Exercise details:
Pull every line that includes the word "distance" out of the data below and copy it.

Records from a collection
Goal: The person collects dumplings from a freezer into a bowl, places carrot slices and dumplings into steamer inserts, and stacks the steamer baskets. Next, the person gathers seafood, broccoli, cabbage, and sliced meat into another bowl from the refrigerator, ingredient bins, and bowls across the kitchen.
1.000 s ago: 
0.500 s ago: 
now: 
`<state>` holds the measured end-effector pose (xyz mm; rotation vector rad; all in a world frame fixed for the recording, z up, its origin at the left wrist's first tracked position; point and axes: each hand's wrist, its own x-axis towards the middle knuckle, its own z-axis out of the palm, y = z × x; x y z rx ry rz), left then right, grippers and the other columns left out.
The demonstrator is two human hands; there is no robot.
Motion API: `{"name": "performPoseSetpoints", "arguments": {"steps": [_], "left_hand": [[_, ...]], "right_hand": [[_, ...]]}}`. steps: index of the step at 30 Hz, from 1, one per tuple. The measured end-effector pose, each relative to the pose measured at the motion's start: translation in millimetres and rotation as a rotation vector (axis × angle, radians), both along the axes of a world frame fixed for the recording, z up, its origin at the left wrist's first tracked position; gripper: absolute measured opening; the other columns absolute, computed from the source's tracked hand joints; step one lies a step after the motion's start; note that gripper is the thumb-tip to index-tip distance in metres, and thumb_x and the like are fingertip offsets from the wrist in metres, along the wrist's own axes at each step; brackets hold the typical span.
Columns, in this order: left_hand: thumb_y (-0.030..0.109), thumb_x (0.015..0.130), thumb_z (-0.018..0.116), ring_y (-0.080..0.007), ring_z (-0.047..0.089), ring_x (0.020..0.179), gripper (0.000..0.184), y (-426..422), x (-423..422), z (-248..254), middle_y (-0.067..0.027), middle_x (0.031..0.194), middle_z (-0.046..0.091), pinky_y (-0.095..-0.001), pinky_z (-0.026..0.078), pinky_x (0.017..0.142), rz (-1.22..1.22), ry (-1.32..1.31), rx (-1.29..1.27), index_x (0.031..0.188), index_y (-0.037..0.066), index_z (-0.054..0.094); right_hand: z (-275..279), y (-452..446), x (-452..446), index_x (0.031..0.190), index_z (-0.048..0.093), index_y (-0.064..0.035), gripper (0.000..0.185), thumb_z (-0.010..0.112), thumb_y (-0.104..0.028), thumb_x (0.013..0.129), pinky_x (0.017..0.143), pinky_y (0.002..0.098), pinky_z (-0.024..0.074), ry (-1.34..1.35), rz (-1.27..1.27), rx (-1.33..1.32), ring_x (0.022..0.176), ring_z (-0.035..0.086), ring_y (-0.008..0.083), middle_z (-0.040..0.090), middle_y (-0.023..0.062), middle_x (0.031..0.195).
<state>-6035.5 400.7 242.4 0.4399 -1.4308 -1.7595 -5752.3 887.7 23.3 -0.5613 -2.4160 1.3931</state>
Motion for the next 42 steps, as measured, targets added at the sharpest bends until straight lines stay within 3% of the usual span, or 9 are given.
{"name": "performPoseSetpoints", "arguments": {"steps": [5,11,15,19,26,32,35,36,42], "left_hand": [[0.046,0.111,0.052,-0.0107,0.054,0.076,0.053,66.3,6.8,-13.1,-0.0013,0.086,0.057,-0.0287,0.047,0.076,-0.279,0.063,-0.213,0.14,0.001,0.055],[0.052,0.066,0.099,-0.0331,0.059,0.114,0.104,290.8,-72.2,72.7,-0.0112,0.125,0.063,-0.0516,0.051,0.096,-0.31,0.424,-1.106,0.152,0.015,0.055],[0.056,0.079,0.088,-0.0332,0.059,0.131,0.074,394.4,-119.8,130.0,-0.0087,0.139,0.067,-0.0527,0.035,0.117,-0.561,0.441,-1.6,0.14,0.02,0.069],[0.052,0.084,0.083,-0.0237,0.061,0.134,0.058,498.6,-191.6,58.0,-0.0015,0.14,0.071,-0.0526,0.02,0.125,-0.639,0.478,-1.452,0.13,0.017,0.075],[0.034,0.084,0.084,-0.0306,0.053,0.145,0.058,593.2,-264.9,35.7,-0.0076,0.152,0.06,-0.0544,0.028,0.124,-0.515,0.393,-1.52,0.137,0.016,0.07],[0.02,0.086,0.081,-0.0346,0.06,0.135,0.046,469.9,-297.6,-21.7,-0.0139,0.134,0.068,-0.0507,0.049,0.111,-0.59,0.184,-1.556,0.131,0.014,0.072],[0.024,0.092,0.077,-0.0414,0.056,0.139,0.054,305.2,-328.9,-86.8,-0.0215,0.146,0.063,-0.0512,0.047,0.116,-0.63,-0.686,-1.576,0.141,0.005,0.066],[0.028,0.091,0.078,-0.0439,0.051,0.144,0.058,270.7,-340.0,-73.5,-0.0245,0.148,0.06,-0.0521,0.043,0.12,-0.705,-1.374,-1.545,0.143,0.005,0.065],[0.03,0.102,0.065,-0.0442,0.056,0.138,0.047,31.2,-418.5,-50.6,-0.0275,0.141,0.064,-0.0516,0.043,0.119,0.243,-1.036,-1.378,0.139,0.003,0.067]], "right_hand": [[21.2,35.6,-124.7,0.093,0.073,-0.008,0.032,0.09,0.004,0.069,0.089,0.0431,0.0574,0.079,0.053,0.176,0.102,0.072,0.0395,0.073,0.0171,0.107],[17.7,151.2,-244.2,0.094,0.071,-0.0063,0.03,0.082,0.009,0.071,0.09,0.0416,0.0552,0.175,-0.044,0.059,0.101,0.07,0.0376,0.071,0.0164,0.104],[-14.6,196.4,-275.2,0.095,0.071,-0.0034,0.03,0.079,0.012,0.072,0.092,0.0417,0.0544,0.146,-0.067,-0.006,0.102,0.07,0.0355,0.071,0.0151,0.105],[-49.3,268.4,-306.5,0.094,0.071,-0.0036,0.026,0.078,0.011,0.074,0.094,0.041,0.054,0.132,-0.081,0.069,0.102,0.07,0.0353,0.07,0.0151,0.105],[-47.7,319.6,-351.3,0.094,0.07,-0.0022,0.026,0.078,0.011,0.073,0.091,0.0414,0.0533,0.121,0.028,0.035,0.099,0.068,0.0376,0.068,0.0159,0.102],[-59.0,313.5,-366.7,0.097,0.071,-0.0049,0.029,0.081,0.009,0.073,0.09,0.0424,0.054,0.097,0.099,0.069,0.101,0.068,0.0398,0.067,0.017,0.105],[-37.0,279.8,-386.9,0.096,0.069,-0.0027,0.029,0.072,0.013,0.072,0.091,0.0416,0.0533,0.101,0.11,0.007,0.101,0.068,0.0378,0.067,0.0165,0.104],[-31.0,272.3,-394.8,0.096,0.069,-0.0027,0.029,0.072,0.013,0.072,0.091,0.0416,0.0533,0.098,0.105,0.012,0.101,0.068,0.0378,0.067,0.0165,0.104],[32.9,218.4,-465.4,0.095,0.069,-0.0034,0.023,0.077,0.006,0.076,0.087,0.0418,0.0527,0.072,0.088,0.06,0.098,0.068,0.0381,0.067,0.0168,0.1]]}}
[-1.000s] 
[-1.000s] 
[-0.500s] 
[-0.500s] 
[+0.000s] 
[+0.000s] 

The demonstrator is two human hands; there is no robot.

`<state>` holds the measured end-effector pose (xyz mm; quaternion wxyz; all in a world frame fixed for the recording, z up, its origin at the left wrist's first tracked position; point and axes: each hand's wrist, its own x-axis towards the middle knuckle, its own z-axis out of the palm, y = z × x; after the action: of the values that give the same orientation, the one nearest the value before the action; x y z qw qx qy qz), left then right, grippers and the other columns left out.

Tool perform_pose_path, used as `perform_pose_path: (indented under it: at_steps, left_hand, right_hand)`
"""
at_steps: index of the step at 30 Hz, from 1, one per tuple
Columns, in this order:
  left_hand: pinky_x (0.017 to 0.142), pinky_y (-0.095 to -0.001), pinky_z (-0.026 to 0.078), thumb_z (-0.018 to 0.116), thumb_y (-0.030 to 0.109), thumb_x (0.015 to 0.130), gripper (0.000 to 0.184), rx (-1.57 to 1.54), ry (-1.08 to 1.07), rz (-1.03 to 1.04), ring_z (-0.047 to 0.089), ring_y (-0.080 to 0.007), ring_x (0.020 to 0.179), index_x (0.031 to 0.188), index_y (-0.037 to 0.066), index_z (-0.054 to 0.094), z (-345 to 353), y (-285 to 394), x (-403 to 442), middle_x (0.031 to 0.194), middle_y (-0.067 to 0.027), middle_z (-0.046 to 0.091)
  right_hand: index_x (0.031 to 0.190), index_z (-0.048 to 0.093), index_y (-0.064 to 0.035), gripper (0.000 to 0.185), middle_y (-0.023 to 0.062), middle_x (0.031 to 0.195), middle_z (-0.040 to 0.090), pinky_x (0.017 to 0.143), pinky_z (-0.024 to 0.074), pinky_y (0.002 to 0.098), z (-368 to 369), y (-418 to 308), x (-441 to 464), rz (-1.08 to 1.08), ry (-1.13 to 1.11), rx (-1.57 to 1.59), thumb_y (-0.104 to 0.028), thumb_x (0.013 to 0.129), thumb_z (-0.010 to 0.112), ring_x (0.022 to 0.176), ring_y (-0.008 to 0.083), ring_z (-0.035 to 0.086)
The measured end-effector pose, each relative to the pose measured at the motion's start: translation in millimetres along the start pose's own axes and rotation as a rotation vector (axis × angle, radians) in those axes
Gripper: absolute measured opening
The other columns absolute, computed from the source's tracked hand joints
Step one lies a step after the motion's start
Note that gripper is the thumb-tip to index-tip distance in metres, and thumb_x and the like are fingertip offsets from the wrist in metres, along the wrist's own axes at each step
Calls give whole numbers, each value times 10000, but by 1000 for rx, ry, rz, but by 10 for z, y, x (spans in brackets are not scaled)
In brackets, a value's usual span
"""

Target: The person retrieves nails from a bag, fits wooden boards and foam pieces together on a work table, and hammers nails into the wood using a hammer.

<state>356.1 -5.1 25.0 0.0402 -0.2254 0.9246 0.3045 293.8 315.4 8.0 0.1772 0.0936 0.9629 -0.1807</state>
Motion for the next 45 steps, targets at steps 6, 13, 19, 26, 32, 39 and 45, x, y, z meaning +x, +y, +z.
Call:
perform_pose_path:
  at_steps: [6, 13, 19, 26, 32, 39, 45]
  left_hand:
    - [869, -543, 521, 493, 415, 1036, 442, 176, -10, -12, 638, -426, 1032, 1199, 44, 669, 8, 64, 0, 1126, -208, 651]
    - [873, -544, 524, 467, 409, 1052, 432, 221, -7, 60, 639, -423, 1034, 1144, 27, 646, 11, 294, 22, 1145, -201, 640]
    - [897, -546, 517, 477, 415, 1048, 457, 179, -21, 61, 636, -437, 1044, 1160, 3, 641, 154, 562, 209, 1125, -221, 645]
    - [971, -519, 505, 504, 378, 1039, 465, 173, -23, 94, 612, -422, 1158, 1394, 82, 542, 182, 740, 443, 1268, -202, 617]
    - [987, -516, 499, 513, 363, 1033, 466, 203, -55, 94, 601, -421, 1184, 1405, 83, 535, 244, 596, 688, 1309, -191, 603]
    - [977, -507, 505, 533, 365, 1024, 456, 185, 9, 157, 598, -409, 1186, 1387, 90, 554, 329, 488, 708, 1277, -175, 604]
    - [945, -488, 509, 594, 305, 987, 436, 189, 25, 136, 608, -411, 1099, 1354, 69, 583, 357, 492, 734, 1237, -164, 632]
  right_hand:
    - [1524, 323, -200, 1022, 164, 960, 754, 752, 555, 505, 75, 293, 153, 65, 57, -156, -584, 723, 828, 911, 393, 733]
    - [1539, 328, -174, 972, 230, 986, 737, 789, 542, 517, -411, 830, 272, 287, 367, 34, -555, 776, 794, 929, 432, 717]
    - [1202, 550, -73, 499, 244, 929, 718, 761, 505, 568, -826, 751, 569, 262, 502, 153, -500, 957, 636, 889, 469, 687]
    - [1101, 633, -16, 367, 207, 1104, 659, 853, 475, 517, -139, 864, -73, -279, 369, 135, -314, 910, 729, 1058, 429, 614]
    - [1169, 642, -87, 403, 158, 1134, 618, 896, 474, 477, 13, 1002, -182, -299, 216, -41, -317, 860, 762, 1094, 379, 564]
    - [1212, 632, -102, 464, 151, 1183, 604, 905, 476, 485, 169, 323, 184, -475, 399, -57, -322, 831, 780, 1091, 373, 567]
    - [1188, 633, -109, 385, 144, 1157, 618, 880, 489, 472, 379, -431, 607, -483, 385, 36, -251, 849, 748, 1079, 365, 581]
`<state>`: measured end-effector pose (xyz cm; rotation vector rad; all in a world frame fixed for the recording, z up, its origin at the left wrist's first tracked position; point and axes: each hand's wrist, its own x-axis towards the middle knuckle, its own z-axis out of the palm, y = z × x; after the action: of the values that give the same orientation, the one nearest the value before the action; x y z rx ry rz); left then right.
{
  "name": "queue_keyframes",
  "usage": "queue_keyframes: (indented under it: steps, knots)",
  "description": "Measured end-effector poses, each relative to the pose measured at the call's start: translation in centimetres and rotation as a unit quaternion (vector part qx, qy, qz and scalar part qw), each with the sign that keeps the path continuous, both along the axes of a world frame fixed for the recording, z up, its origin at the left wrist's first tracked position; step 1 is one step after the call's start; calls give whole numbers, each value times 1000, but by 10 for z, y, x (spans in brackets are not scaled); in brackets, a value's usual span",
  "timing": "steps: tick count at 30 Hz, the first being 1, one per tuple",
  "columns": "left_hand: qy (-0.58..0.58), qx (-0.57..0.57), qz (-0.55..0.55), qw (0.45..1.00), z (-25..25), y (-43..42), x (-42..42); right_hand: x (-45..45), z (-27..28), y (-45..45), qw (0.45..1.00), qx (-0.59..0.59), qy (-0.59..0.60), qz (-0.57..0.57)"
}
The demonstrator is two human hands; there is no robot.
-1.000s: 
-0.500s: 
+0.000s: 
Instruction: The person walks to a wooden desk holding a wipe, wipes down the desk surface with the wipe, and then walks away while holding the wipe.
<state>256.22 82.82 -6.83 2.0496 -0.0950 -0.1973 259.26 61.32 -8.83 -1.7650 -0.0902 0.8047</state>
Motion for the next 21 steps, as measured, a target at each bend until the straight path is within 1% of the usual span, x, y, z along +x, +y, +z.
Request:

Completed exercise:
Motion API: `{"name": "performPoseSetpoints", "arguments": {"steps": [_], "left_hand": [[_, ...]], "right_hand": [[_, ...]]}}`. steps: index of the step at 30 Hz, from 1, one per tuple. The measured end-effector pose, each relative to the pose measured at the motion's start: translation in millimetres and rotation as a rotation vector (axis × angle, radians), both along the axes of a world frame fixed for the recording, z up, its origin at the left wrist's first tracked position; gripper: absolute measured opening; the other columns absolute, computed from the source's tracked hand joints; step one lies a step after the motion's start; note that gripper is the thumb-tip to index-tip distance in metres, and thumb_x and the like are fingertip offsets from the wrist in metres, along the wrist's own axes at each step; brackets hold the typical span.
Note that gripper is the thumb-tip to index-tip distance in metres, and thumb_x and the like are fingertip offsets from the wrist in metres, along the wrist's own axes at each step

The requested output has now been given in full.